LONDON: Spanish and Italian bond yields fell sharply on Tuesday with investors expecting the ECB to detail a plan to tackle the debt crisis, but demand for lower-risk paper remained solid given uncertainty over the scheme.
Speculation over the scope of a potential European Central Bank bond-buying scheme grew after President Mario Draghi was quoted late on Monday as saying ECB purchases of sovereign bonds with maturity of up to three years would not breach European Union rules against directly financing euro zone governments.
Short-dated Italian and Spanish debt led the falls in peripheral bond yields but traders said an acceleration of the move was unlikely before the ECB's meeting on Thursday given uncertainty over the size of the bond-buying scheme.
Questions also remained over whether ECB policymakers will unanimously back the scheme, opposed by the head of Germany's influential Bundesbank, Jens Weidmann.
"Markets are taking a bit of confidence from Draghi," said Brian Barry, a strategist at Investec.
"There's scope for further steepening of Italian and Spanish curves but we haven't seen the colour of the ECB's money and given questions over what exactly is going to come out of the ECB meeting, it's difficult to say how far it will go."
Spanish two-year yields dropped to their lowest since early April at 3.10 percent as investors welcomed Draghi's reported comments, while their Italian counterparts fell to five-month lows of 2.4 percent.
"We've seen a couple of investors doing a bit of asset allocation back into Spain, for the first time in a long time," one trader said. "It's reducing underweight positions rather than going long, I'd guess, but it makes for a better backdrop for Thursday's auctions."
Spain will sell up to 3.5 billion euros of bonds with maturities of up to four years on Thursday.
Spanish 10-year yields fell 27 bps to 6.62 percent with their Italian counterparts a more modest 11 bps lower at 5.68 percent.
RBS strategists affirmed their target of Spanish two-year bonds falling to 2.20 percent in coming weeks on the back of ECB intervention.
"This is risk-on as the probability of an error by the ECB in buying only very short-end paper has receded and we remain comfortable holding longs in two-year and shorter-dated Spanish bonds," RBS strategist Harvinder Sian said.

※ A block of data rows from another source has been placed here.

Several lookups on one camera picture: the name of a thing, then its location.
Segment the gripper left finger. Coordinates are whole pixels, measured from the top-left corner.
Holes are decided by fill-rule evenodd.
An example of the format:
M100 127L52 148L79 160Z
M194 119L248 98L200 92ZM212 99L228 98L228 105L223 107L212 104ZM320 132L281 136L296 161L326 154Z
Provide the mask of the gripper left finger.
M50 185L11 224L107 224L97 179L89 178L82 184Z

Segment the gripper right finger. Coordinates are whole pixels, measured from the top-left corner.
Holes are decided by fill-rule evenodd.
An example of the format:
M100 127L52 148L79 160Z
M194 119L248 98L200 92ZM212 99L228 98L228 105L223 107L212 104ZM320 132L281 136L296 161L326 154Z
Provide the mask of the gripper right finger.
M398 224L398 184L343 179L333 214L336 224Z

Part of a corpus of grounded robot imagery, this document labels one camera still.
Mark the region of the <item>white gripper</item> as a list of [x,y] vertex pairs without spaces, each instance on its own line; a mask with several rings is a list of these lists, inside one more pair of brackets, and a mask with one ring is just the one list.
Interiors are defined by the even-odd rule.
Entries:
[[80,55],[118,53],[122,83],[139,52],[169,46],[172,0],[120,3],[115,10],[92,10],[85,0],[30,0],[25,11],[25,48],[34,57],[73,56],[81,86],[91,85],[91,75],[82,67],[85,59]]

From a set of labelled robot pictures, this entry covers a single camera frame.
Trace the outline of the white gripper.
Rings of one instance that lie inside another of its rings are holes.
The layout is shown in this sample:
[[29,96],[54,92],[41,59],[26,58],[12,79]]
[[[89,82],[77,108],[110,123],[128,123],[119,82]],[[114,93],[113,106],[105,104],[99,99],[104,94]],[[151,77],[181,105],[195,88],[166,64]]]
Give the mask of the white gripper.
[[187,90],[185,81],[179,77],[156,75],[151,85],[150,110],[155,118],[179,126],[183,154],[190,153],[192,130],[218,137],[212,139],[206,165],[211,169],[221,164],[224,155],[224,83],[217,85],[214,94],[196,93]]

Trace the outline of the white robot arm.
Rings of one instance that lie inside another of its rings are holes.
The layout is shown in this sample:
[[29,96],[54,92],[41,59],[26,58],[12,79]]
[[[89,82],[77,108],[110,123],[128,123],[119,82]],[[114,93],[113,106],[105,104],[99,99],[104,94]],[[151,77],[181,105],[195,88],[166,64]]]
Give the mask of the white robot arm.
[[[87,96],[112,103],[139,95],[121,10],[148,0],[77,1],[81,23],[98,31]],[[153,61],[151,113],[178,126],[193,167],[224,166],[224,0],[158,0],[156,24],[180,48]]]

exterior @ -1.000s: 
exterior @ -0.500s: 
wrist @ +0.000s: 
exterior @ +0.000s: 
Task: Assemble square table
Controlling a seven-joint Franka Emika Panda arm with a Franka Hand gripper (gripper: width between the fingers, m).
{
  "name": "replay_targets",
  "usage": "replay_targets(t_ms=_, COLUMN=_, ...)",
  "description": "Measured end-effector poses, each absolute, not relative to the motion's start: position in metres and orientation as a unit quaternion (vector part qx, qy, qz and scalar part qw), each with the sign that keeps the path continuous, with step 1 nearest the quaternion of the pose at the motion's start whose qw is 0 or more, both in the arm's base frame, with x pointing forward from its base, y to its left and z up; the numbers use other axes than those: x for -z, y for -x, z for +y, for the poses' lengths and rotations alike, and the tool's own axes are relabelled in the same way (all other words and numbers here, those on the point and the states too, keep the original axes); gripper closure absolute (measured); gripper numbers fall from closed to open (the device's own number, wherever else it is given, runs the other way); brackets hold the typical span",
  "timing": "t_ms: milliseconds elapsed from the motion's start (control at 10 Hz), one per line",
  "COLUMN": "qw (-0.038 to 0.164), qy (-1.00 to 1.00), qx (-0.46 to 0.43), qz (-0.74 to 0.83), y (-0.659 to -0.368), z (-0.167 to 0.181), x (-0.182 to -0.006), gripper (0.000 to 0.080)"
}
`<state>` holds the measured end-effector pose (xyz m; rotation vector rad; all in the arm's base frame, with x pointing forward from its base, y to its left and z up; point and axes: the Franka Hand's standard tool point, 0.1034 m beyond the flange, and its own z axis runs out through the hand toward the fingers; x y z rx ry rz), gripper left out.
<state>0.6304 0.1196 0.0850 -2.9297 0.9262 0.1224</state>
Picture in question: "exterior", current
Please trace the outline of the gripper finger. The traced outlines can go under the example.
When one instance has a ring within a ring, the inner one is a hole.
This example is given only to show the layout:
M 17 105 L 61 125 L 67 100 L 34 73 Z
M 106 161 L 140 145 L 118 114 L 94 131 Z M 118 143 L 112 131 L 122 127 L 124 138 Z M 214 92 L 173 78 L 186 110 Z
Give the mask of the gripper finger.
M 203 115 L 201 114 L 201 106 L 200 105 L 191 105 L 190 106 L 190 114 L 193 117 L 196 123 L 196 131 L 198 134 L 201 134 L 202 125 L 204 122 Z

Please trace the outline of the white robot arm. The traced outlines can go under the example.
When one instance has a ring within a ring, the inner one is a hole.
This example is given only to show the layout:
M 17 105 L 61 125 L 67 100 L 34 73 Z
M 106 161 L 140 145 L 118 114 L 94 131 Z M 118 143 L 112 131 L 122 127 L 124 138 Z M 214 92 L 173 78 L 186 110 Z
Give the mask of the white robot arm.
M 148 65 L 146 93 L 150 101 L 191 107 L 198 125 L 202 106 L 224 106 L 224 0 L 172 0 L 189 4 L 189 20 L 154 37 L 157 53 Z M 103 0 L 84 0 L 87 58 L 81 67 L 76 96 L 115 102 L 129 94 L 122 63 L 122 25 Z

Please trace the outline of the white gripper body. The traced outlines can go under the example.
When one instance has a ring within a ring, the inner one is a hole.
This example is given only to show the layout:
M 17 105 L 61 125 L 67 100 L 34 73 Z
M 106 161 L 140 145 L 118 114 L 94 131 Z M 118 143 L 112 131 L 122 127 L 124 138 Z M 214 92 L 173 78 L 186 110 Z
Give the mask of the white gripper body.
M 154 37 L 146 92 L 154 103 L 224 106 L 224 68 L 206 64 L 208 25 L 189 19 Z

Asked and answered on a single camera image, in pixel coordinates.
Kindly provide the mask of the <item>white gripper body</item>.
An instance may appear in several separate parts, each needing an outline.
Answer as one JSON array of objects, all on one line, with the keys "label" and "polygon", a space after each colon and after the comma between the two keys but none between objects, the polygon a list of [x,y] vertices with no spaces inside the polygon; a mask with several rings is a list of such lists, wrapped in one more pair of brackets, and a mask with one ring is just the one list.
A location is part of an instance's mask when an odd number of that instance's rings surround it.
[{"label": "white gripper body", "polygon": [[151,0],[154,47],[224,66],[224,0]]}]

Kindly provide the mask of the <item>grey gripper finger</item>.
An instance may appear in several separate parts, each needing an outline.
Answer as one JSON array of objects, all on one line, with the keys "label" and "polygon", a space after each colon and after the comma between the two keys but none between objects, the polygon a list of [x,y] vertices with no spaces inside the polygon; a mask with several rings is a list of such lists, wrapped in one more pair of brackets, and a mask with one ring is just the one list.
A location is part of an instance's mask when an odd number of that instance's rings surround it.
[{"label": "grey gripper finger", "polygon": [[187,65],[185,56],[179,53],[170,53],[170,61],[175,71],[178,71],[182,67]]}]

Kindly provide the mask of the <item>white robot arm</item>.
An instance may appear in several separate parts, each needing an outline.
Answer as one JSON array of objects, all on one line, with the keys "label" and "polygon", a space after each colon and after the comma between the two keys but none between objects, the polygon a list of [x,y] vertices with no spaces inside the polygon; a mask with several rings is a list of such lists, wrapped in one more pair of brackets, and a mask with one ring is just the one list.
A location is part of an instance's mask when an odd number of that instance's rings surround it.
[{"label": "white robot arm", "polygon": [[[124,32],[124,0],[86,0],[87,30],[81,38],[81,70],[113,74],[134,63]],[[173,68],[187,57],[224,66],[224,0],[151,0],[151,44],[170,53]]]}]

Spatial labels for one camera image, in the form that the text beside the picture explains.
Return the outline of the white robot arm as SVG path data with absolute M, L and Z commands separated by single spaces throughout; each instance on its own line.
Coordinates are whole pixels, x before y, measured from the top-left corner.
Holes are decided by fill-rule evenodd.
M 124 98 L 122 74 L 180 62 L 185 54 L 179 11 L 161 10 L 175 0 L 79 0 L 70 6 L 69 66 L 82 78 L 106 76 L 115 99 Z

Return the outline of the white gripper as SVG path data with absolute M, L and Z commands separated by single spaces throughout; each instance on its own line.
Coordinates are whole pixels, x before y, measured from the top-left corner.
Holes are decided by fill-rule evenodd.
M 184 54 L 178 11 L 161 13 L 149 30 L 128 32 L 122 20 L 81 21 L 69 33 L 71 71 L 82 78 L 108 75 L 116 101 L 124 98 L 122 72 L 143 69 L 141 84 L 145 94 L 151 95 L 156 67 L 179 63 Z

DEMAND FOR LOWER-RISK PAPER
The rally in the periphery did not have a marked effect on demand for bonds issued by the euro zone's stronger countries.
Austria sold bonds at a record low rate, a day after Belgium did the same. And although German Bund yields are off all-time lows, it will offer a 1.5 percent coupon on new 10-year bond on Wednesday - the lowest to date. "The ongoing optimism as regards support for the periphery isn't proving a zero-sum game at the moment," said Rabobank rate strategist Richard McGuire.
"It's not to the detriment of core issuers, partly because we need to see details of the plan. This is quite a good window of opportunity for the triple-As ahead of the ECB meeting and Thursday's Spanish bond auction."
Tking advantage of market conditions, the Netherlands said it would issue a three-year new dollar-denominated bond on Wednesday, with a coupon of just 0.25 percent.
"No one really knows what the landscape is going to be like after Thursday, and if we see much more of a rabbit than two ears poking out of the hat it may be a much less conducive environment for the triple- or even double-A rated issuers," McGuire added.
German Bund futures settled 5 ticks lower at 143.50. Ten-year bond yields were up 1.5 bps at 1.39 percent.